The characters have a camp fire and tell stories. A guy comes along with a dog named Dr. Mambo, and a whole bag of pot (this is the movies director Eli Roth, who would go on to much bigger and better things.) The kids have a fun night, until a guy shows up with a bloody face, trying to force himself inside their cabin as he tries to get help. The kids are scared. They want this guy to get away and leave them alone, and so they shoot a beebee gun at him. This is where the kids crossover into not being such great people. Granted, they don’t know who this guy is, (he could be a homeless Woods dweller for all they know,) and they are terrified, but this is their judgement moment. Whatever happens to them afterwards, it’s because of this, both literally and metaphorically.



What happens is they start getting sick. Karen first. Paul climbs into bed with her and reaches down under the covers and comes up with a handful of blood. He pulls the covers off to reveal that her leg is bloody and deteriorating. She’s got something all over her, and she gets b gins to get sicker by the moment. The guys lock her in her bedroom, and when she continues to get worse, they lock her in a barn. They carry a mattress and blanket out to her, but that’s about it.


Things get worse. One of the friends, the annoying fat guy who thinks he’s funny, (James Debello,) goes to town looking for help. He finds himself getting bitten by that kid from the swing and then being followed home by a whole bunch of hillbillies looking to kill him and his friends. The reason is because they believe these kids contracted a virus and are now speeding it to everyone they come across.



There’s also a funny character called Winston. He’s the deputy in this part of town, and he’s always looking to party. All he talks about is finding the next party, and he calls Paul the party man. Winston is the guy who shows up the morning after the kids come across the sick guy and he spits blood all over their car. He’s also the he guy they run into again at the end, at an outdoor party of course, after Paul and his friends have been through a lot. Now they’re falling apart too, and suddenly Winston doesn’t like them so much anymore. Especially after Paul shows up covered in blood and ruins the party.

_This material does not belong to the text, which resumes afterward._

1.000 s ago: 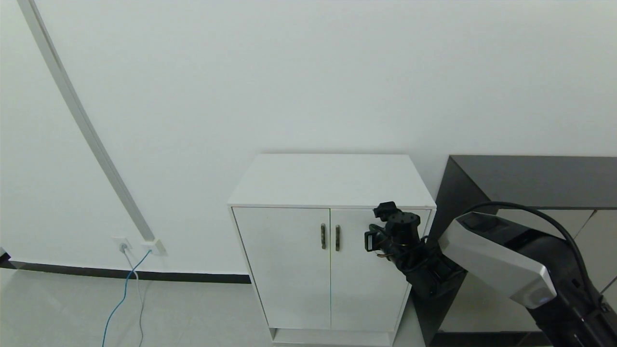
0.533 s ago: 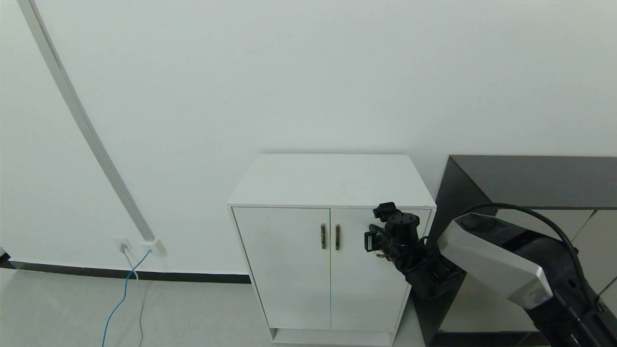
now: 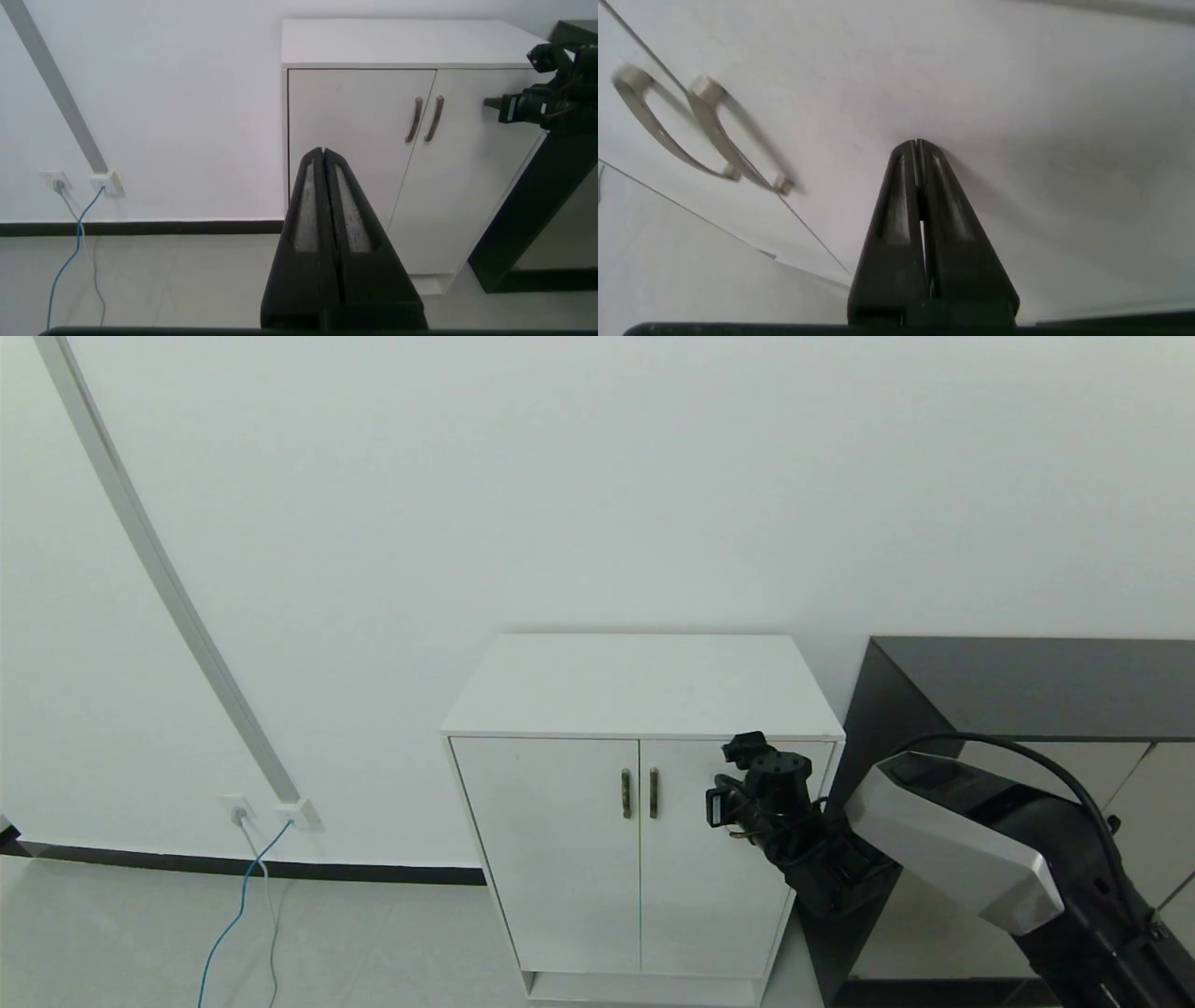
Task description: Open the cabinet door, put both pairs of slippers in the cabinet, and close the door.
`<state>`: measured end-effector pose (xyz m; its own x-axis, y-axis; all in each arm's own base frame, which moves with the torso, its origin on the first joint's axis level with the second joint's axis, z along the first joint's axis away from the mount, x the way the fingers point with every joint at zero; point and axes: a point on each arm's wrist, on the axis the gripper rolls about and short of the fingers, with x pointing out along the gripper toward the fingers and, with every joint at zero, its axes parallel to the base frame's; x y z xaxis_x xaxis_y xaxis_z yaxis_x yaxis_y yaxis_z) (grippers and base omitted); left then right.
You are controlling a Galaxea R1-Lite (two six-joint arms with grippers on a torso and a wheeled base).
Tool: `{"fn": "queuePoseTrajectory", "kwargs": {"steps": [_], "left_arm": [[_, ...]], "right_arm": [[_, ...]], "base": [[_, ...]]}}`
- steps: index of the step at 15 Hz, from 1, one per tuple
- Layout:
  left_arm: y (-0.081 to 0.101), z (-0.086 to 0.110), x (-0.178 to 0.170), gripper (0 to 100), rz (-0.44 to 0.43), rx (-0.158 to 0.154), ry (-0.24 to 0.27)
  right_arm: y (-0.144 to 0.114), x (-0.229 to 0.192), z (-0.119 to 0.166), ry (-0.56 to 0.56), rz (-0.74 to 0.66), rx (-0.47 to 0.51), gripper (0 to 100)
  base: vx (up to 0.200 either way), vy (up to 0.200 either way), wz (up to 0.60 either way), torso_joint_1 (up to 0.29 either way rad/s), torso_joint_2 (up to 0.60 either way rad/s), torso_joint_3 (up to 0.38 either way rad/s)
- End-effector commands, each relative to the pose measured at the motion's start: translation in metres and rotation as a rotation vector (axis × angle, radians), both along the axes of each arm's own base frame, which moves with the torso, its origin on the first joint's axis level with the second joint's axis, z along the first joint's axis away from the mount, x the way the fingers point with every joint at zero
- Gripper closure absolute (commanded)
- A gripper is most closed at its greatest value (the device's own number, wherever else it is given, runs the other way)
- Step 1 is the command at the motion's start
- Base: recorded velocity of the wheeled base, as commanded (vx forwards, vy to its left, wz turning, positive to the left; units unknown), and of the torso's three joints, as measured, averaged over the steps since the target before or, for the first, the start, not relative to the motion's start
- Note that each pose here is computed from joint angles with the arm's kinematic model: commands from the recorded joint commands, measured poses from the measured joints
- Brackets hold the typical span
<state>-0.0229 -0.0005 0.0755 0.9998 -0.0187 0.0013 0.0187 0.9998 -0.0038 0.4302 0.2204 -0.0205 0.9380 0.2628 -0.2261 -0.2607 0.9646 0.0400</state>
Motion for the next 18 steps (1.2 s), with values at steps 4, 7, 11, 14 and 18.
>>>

The problem with Cabin Fever is that not enough happens. The kids never plays games or do anything fun. It’s lije this movie has an agenda. Bring these kids out to the woods and let the virus attack. That’s why the one scene where they actually are having fun, (the dicks scene,) is probably the best scene in the movie.



What does work about the film is that it’s unconventional and unpredictable. There are no clear good guys or bad guys. The threat is not some kind of demon or killer out in the woods, but a disease. And the heroes aren’t exactly likable protagonists. This movie has no problem sacrificing any of them it chooses, at any given time. The atmosphere of these backwards woods and the people who live there, is also pretty great. Unfortunately, there are a few too many problems. The dialogue is bad, the characters are annoying, and  the premise might be grounded in something cool, but it ends up being pretty thin.